I hope not to derail the discussion from the variance idea, but I just thought about a different approach and didn't want to open a new thread.
First, let me make clear what we expect from the CFRM:
- We need information about the most profitable action for a bucket
- We need to know how often each action should be performed
- We want clearly bad decisions (folding the nuts in NLH on the flop for example) to be excluded as early to reduce the subtrees to investigate and thus speed up the algorithm
- We want to be able to investigate non-max-EV decisions as they might improve the more the strategies change
- We want to be able to shortcut brances of the tree - e.g. using sampling/probing/...
Current algorithms store the information in terms of cumulative regret and cumulative strategy (bullet 1+2) and use heuristics for the other bullet points. Now what about we still keep the cumulative strategy, but instead of having the regrets for each action/bucket, we store the cumulative EVs.
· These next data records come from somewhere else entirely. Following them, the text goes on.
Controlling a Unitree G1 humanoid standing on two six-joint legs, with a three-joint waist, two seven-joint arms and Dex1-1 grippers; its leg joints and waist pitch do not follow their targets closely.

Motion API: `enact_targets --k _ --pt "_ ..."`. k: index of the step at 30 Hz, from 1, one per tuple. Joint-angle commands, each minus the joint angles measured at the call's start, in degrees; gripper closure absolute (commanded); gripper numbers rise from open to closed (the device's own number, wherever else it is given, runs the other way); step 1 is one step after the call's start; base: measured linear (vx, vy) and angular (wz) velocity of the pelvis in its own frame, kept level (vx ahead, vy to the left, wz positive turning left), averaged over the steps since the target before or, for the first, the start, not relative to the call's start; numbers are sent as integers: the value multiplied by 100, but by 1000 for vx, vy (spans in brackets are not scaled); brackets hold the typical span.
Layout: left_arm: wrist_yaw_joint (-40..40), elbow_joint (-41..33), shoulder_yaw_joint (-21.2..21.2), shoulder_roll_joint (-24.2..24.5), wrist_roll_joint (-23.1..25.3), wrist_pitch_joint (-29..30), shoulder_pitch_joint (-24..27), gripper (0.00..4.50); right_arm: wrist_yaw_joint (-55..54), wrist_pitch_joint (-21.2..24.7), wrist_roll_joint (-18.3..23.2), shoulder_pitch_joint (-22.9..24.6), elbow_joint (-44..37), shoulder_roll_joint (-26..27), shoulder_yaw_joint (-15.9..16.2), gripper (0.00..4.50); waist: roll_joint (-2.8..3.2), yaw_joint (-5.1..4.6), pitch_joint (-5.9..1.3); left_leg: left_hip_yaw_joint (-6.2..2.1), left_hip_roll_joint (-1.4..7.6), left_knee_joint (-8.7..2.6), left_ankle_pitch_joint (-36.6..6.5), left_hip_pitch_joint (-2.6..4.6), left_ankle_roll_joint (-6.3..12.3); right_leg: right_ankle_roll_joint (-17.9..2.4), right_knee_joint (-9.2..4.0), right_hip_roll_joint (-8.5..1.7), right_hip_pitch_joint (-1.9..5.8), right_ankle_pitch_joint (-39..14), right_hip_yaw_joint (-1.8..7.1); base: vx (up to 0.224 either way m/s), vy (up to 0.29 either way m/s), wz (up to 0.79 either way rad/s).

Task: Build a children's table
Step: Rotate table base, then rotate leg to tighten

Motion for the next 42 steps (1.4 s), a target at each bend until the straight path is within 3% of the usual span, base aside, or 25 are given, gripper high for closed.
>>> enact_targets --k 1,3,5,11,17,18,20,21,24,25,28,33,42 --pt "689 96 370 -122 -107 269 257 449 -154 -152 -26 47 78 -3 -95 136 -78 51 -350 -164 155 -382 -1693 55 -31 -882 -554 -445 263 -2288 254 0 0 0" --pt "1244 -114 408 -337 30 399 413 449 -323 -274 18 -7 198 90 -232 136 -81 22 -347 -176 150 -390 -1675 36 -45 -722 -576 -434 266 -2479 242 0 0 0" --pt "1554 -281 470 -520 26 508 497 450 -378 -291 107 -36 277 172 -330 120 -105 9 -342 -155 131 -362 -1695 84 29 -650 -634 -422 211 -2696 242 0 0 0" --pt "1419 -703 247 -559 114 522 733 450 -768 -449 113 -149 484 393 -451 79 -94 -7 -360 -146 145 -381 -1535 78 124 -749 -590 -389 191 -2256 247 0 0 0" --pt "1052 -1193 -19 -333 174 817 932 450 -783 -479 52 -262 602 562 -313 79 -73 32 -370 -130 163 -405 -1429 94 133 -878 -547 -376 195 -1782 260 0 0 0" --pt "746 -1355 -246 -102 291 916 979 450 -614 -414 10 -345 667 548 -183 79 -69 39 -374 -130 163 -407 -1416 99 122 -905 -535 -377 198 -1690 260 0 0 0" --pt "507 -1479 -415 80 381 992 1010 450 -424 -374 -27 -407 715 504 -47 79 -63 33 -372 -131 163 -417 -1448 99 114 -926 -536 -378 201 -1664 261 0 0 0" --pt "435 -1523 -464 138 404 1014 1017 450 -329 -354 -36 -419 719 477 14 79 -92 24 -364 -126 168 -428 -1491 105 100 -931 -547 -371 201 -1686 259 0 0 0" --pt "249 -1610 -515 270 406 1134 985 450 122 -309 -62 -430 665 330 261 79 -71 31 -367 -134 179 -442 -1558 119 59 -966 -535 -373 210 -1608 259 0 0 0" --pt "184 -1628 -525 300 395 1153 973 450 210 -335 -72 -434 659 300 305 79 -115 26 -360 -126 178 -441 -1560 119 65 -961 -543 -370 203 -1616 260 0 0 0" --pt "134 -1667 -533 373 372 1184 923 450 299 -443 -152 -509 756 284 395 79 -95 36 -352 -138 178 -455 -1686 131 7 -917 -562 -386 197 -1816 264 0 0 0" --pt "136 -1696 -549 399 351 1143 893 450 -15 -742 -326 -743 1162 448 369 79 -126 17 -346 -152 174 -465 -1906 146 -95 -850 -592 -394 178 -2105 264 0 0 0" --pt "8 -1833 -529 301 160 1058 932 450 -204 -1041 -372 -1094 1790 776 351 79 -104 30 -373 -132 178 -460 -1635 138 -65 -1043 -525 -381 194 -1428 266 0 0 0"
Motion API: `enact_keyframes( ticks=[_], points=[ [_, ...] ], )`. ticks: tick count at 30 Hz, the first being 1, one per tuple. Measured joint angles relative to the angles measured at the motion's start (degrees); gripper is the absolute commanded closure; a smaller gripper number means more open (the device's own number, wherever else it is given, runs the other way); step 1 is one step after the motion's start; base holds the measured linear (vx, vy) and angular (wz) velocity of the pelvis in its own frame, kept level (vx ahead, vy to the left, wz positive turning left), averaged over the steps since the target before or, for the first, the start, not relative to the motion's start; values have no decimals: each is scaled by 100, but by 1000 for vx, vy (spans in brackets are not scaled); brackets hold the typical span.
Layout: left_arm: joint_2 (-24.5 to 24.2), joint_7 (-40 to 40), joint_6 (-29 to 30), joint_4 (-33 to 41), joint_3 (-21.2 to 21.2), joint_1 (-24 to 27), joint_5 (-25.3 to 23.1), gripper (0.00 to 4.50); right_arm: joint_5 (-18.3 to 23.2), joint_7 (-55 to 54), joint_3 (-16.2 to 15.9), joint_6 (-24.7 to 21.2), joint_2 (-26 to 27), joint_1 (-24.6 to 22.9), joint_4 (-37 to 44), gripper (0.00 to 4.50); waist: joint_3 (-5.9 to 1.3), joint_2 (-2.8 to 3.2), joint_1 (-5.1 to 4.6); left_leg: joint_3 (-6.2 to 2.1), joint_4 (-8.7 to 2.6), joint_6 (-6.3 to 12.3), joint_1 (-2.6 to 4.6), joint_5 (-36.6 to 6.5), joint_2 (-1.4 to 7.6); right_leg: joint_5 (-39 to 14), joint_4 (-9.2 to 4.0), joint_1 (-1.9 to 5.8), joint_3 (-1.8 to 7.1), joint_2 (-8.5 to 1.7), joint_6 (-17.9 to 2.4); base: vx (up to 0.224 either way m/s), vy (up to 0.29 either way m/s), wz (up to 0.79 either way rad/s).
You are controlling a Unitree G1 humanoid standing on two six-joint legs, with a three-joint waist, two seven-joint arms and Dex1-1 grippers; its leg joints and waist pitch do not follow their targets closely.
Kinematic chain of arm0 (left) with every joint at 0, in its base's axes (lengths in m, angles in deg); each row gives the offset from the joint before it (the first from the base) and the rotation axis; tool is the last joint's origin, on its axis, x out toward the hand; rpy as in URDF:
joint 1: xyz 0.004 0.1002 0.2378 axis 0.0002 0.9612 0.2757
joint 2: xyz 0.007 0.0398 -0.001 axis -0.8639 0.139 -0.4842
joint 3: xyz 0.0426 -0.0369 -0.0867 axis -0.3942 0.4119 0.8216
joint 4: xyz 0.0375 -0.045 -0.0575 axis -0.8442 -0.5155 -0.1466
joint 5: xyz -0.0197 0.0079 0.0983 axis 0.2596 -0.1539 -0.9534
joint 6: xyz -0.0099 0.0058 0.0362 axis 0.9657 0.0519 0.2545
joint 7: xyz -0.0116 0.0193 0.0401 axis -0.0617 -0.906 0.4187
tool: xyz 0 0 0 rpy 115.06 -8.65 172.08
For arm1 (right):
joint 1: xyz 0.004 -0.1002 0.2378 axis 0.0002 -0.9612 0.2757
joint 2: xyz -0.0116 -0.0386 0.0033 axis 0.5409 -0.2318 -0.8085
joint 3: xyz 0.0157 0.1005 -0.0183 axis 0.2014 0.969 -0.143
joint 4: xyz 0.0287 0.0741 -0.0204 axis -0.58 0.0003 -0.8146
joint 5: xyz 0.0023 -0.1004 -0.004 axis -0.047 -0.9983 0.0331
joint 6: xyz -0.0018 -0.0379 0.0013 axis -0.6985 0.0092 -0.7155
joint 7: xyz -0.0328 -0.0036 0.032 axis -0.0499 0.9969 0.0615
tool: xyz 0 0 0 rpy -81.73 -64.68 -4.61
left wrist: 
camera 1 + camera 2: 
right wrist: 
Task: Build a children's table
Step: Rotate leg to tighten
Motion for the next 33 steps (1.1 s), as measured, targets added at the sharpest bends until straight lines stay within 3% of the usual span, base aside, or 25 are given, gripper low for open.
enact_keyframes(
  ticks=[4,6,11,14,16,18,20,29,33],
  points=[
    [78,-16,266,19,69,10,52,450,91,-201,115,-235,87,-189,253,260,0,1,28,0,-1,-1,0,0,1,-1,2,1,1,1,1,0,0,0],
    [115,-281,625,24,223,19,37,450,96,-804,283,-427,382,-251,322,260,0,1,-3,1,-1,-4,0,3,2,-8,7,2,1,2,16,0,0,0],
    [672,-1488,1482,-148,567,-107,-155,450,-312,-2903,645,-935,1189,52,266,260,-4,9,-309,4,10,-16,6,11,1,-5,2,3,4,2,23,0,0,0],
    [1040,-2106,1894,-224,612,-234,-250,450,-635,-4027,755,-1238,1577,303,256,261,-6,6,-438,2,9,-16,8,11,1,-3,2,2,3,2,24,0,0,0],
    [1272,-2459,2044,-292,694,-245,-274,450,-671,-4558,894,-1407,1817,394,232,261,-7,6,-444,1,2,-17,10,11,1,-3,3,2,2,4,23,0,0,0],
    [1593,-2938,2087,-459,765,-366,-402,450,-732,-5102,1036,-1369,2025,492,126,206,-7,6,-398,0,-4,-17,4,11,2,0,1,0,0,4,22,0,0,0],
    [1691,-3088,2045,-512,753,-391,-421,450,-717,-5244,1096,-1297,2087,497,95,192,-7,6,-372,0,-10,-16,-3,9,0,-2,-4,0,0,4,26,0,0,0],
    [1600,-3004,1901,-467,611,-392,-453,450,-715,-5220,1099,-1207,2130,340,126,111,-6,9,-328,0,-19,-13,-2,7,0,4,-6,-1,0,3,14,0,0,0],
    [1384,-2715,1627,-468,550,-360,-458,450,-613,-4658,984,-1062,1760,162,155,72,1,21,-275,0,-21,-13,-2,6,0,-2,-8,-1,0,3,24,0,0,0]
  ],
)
Wouldn't the result beeing the same, i.e., the highest EV corresponds to the highest regret etc.? If so, having the EV instead of the regret would help us as its more valuable imo:
1. It can be used to calculate an approximation of the game value (within the abstraction)
2. We can better identify/distinguish clearly bad decisions from non-max-EV but +EV decisions. For instance, consider AA in a very short-stacked HU game where we can a) limp, b) call or c) minRaise. We should be able to see quickly, that both b&c are +EV and should be investigated further, while a is out of question
3. [not 100% sure of this] instead of evaluation a subtree 100%, we might be able to use its EV to a certain % as a shortcut.
4. [more a development aspect] its easier to debug as we should be able to see wrong EV values more easily than wrong regrets.
Does anyone thought about this before and especially is my assumption that EV and regrets are basically interchangeable correct?